• [Instructions for the task]: Once the line containing "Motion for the" is found in the listing below, return it and each line after it through the last, exactly as given.

• [Data provided]:

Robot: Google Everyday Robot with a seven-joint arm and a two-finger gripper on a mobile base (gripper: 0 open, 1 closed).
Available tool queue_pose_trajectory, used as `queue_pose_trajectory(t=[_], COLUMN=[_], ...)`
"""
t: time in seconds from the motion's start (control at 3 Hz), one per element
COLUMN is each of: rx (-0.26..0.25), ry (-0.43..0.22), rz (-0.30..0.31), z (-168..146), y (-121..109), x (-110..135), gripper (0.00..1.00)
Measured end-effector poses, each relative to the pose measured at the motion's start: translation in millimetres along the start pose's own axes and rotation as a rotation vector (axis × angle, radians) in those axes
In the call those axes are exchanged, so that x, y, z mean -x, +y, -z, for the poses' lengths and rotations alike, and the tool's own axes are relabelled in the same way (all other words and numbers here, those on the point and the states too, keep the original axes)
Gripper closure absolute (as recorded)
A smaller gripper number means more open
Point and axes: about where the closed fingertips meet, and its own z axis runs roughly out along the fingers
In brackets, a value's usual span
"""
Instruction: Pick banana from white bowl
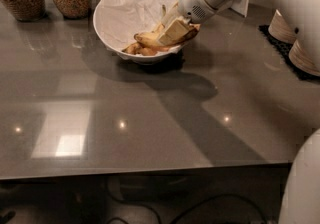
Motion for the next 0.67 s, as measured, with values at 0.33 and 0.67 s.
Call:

• [Task answer]:
Motion for the next 0.67 s, as measured, with values at 0.33 and 0.67 s.
Call:

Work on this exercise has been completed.